YOUR ASSIGNMENT
Set down the data below in full, exactly as it reads, but without the pictures.

DATASET EXTRACT

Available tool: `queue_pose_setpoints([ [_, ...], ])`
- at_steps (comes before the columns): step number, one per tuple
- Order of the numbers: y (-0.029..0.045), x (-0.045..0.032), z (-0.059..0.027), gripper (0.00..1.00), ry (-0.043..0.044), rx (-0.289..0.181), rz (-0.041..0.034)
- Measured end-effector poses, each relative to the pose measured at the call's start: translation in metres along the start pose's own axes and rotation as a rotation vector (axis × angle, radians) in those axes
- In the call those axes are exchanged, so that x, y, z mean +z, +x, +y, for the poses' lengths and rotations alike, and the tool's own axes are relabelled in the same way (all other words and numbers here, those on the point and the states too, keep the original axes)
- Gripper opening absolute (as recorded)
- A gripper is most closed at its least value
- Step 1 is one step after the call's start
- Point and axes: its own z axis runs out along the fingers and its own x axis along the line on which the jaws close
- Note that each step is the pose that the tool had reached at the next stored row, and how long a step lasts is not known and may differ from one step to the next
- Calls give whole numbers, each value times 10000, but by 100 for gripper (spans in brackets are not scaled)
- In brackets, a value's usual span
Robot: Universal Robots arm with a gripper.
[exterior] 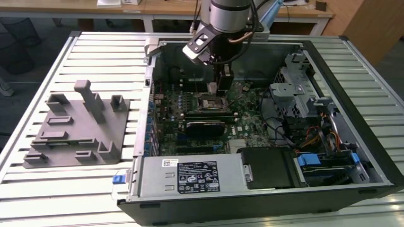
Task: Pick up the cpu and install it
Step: 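Place the cpu into insertion slot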
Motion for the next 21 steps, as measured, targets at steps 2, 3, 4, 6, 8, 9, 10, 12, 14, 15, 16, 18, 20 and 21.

EXERCISE SOLUTION
Available tool: `queue_pose_setpoints([ [_, ...], ])`
- at_steps (comes before the columns): step number, one per tuple
- Order of the numbers: y (-0.029..0.045), x (-0.045..0.032), z (-0.059..0.027), gripper (0.00..1.00), ry (-0.043..0.044), rx (-0.289..0.181), rz (-0.041..0.034)
- Measured end-effector poses, each relative to the pose measured at the call's start: translation in metres along the start pose's own axes and rotation as a rotation vector (axis × angle, radians) in those axes
- In the call those axes are exchanged, so that x, y, z mean +z, +x, +y, for the poses' lengths and rotations alike, and the tool's own axes are relabelled in the same way (all other words and numbers here, those on the point and the states too, keep the original axes)
- Gripper opening absolute (as recorded)
- A gripper is most closed at its least value
- Step 1 is one step after the call's start
- Point and axes: its own z axis runs out along the fingers and its own x axis along the line on which the jaws close
- Note that each step is the pose that the tool had reached at the next stored row, and how long a step lasts is not known and may differ from one step to the next
- Calls give whole numbers, each value times 10000, but by 100 for gripper (spans in brackets are not scaled)
- In brackets, a value's usual span
Robot: Universal Robots arm with a gripper.
[exterior] 
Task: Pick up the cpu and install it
Step: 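Place the cpu into insertion slot
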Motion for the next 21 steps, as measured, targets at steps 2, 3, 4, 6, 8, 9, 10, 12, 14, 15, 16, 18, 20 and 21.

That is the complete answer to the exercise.